Several genotypes discovered were found to have one gene that was most closely related to one viral family (Circoviridae) while another gene was similar to a different viral family (Geminiviridae). We propose these to be recombination events, not relics of improper assembly, as inspection of the assembly files showed level coverage across these genomes. Recombination events between both closely related viruses (Rokyta et al., 2006; Lefeuvre et al., 2009; Roux et al., 2013) and distantly related viral families has been reported with ssDNA viruses (Diemer & Stedman, 2012; Krupovic et al., 2015).
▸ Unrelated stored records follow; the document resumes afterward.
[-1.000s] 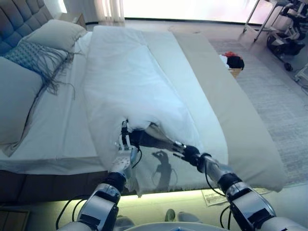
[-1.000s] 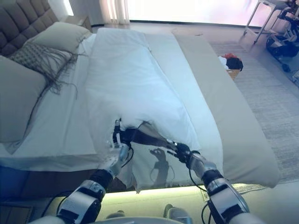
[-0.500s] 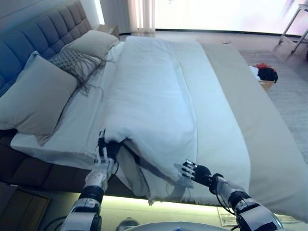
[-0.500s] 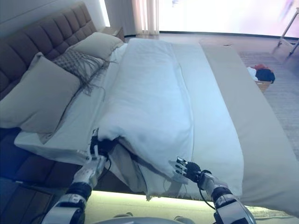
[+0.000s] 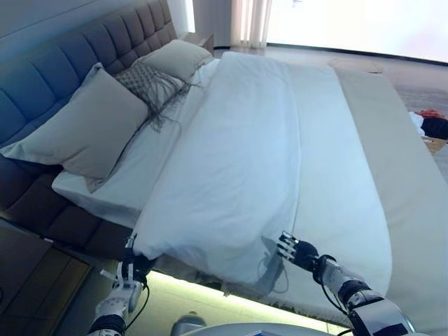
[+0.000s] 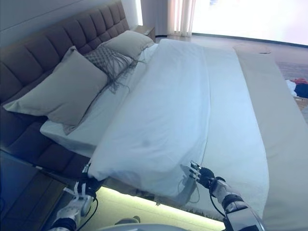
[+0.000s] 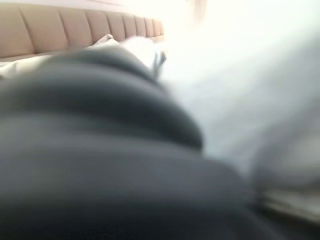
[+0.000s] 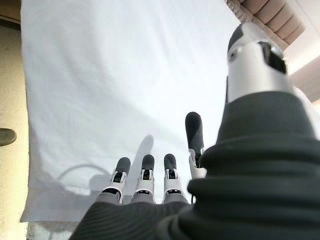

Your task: Make the bed neatly

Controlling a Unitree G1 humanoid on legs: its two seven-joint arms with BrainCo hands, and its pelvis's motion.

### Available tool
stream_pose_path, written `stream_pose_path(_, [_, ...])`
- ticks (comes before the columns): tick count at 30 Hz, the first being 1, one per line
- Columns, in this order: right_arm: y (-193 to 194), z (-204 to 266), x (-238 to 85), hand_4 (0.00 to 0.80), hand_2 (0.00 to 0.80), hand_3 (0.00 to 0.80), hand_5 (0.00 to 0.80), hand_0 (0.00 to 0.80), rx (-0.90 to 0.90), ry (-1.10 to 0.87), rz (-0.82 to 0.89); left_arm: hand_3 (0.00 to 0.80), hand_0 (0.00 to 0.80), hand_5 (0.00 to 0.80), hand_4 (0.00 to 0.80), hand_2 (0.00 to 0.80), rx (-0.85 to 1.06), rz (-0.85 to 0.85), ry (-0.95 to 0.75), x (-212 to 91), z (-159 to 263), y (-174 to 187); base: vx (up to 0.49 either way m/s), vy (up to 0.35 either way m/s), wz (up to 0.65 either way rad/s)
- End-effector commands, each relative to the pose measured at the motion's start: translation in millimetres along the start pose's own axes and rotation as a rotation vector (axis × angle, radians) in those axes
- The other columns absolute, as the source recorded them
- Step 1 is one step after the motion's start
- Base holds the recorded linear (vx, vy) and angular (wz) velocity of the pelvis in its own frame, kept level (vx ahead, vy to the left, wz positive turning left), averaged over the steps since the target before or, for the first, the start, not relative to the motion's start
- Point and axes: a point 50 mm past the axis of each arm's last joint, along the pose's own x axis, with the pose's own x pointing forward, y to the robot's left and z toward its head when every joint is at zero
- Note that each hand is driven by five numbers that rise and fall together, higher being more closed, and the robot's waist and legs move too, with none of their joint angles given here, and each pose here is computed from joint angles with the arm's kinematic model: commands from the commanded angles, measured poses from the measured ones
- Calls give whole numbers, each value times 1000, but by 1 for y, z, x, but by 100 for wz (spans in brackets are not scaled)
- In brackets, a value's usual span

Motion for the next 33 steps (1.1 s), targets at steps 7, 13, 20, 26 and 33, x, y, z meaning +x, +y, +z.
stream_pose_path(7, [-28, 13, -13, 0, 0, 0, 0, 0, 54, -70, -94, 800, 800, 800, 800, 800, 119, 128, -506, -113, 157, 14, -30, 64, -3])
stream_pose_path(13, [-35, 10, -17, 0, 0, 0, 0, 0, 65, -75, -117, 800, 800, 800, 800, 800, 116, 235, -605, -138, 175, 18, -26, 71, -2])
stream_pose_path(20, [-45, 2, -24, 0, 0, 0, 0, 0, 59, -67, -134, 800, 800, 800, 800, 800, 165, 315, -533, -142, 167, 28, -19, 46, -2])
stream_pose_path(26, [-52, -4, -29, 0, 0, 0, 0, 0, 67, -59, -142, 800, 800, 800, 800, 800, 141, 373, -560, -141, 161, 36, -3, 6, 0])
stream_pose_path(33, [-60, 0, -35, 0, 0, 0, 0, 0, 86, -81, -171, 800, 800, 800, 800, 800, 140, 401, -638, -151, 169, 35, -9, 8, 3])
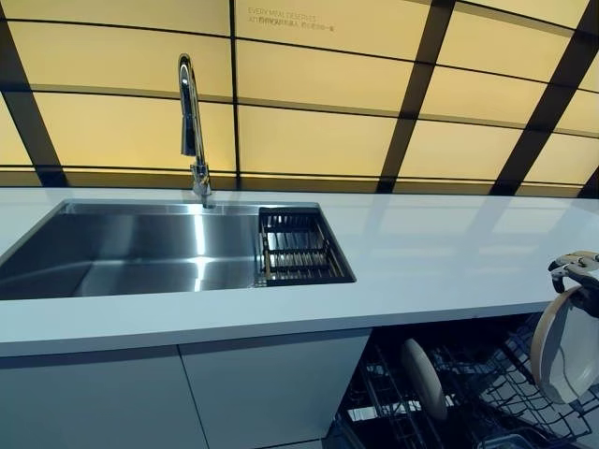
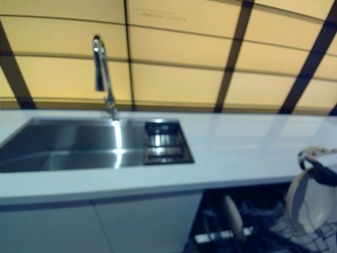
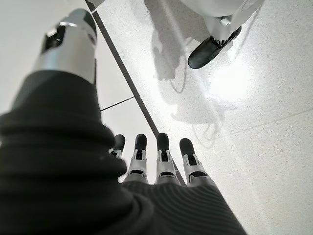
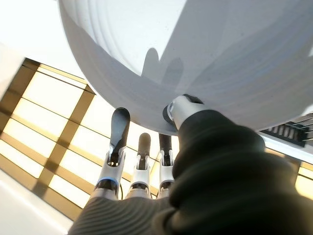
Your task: Take plates into dishwasher
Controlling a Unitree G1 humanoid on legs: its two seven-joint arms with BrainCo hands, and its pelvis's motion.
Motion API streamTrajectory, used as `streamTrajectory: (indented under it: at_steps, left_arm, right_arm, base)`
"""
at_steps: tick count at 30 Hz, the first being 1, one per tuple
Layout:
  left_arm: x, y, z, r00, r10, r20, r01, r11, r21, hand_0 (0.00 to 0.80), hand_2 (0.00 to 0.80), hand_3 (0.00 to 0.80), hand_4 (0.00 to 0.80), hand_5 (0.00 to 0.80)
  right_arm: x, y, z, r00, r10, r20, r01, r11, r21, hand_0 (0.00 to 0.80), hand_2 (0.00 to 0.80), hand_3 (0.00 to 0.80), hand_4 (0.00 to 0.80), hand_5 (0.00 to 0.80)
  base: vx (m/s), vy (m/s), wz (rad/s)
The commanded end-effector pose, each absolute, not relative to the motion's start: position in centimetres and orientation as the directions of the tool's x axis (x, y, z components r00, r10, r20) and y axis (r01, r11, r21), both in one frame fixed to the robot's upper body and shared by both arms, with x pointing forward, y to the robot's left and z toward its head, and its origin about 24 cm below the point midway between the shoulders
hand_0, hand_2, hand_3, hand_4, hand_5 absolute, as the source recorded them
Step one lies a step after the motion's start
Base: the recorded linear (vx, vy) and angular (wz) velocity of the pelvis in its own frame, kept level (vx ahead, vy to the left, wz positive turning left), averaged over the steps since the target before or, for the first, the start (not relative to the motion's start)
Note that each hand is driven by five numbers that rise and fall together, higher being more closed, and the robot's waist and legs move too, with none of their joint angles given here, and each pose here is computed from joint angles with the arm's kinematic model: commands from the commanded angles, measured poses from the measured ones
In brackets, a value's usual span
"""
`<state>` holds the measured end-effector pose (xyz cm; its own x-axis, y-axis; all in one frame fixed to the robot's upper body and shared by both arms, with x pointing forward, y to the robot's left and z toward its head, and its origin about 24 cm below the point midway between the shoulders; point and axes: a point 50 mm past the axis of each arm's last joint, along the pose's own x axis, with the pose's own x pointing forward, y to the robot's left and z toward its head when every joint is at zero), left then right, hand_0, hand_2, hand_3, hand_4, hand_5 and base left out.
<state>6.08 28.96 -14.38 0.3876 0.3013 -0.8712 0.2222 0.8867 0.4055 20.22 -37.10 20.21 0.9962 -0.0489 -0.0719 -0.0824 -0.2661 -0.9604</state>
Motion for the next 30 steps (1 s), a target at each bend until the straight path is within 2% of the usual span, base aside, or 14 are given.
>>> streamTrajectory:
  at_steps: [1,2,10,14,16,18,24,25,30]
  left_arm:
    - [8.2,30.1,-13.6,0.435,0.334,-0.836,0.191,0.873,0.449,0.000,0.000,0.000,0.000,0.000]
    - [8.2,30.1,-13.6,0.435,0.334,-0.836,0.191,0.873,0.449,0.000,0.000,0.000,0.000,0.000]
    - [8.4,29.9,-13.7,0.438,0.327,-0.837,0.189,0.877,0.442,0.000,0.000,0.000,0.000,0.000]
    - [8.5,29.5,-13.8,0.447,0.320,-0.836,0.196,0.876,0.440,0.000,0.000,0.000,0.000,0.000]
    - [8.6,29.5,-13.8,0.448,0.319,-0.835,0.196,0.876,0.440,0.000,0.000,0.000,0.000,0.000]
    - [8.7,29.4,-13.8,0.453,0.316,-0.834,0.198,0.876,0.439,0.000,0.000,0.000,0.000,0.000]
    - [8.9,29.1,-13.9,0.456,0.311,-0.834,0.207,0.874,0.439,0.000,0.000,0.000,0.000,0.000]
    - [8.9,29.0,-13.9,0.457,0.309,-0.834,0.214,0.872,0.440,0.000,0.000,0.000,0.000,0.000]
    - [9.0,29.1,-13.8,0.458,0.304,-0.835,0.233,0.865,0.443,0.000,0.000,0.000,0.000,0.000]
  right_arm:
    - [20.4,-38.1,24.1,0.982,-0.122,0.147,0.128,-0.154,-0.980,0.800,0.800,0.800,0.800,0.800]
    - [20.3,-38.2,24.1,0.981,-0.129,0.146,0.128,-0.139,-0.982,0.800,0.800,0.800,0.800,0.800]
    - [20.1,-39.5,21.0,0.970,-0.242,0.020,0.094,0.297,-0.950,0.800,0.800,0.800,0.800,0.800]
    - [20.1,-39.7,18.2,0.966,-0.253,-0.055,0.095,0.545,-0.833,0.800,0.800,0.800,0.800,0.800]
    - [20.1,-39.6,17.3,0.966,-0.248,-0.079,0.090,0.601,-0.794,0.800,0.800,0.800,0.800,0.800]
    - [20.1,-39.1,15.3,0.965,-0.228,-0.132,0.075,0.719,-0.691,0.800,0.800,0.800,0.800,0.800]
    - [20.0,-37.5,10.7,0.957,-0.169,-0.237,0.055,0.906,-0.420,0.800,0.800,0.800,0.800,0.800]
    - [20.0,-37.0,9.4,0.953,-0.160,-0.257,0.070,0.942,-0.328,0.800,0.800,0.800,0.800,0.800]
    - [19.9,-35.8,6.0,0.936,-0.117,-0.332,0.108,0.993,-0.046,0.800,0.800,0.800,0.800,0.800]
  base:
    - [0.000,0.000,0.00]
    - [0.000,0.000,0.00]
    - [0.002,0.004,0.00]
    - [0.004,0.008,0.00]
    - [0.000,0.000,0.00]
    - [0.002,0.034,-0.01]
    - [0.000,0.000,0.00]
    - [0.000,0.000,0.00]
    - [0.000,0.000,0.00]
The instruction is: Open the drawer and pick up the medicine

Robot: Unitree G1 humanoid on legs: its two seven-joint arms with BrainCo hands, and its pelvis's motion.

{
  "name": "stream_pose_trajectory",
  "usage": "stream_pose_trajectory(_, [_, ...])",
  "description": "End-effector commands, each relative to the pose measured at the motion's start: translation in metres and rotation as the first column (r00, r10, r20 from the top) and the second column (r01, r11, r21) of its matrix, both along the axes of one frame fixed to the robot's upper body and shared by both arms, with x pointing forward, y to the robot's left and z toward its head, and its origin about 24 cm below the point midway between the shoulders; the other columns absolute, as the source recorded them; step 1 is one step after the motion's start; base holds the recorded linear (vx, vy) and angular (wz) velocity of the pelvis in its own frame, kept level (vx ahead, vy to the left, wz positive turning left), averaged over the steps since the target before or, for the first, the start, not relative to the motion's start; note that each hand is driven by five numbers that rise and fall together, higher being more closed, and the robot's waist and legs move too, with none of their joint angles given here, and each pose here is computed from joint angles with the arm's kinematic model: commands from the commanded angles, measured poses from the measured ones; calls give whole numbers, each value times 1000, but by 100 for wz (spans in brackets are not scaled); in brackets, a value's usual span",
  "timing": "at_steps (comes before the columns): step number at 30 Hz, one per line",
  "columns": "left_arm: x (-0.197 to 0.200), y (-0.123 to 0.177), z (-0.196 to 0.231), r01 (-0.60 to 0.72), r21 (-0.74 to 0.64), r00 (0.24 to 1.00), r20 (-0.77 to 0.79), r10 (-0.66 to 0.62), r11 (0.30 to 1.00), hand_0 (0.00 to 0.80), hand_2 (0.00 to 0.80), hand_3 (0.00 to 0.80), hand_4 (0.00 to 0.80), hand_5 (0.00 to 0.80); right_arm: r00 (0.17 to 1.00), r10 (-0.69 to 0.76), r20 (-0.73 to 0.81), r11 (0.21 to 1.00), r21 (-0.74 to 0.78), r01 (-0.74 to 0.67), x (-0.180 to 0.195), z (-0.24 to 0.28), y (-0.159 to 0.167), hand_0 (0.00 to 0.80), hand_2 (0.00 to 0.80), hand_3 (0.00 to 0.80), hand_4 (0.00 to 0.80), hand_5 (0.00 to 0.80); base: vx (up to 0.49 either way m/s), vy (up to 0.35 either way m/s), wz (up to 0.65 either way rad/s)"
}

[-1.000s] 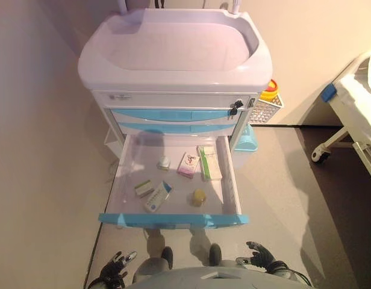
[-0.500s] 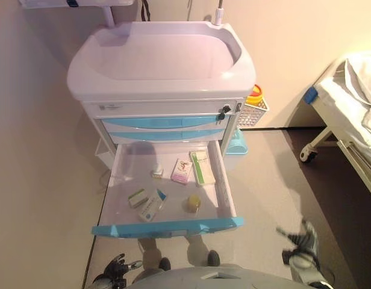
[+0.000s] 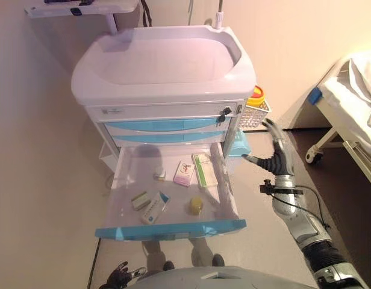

As these genotypes are already dissimilar from the known viral genotypes within these families, it is unclear when these recombination events occurred. The recombined genotypes may represent continual recombination that is occurring between two closely related, but previously unknown viral groups. If this is the case, these new viruses potentially infect the same range of hosts, unlike the two viral families to which they are similar, which infect animals and plants, and may not have the opportunity for continual recombination. Conversely, this could be indicative of an ancient recombination event that occurred once or relatively few times, and diversification of the resulting recombinants led to the formation of these new viral groups that we are uncovering now. These recombinant genotypes may belong within either the Circoviridae or Geminiviridae families, or may represent a new viral family.

Wastewater treatment plants require microbes to properly digest and treat the influent, therefore viruses that infect these microbes are abundant in the system (Sano et al., 2003; Parsley et al., 2010; Cantalupo et al., 2011). The viral pathogens present do not aid in the digestion of the organic matter and may be hindering the digestion by interfering with the desired microbial populations (Shapiro, Kushmaro & Brenner, 2009). Only a small proportion of the recovered genotypes were closely related to known bacteriophage, however the majority of the recovered viral genotypes were too distantly related to any known genotypes as to be sure of their host range. The Circoviridae and Geminiviridae families are eukaryotic viruses that infect a broad spectrum of animals and plants respectively (Bradeen, Timmermans & Messing, 1997; Cheung, 2012; King, Adams & Lefkowitz, 2012). Therefore it is likely that our Circo/Geminiviridae like viruses are infecting eukaryotic hosts, but the host may not be the same as its closest match on GenBank. It is possible that the new viral groups are not merely washing into and out of the system, but rather are infecting unknown hosts that are permanently present within the system. Methods to elucidate the host of these viruses without culturing are needed to determine if these are transient viruses that infect plants and animals such as their distant relatives, or whether these new viruses are in fact residents of the WWTP. Alternatively, monitoring these viral populations could provide further support as to their stability in the system. Genotypes recovered across multiple time points could indicate permanent association with the WWTP; conversely limited sampling recovery provides support for transiency and minimal importance to the overall WWTP operation.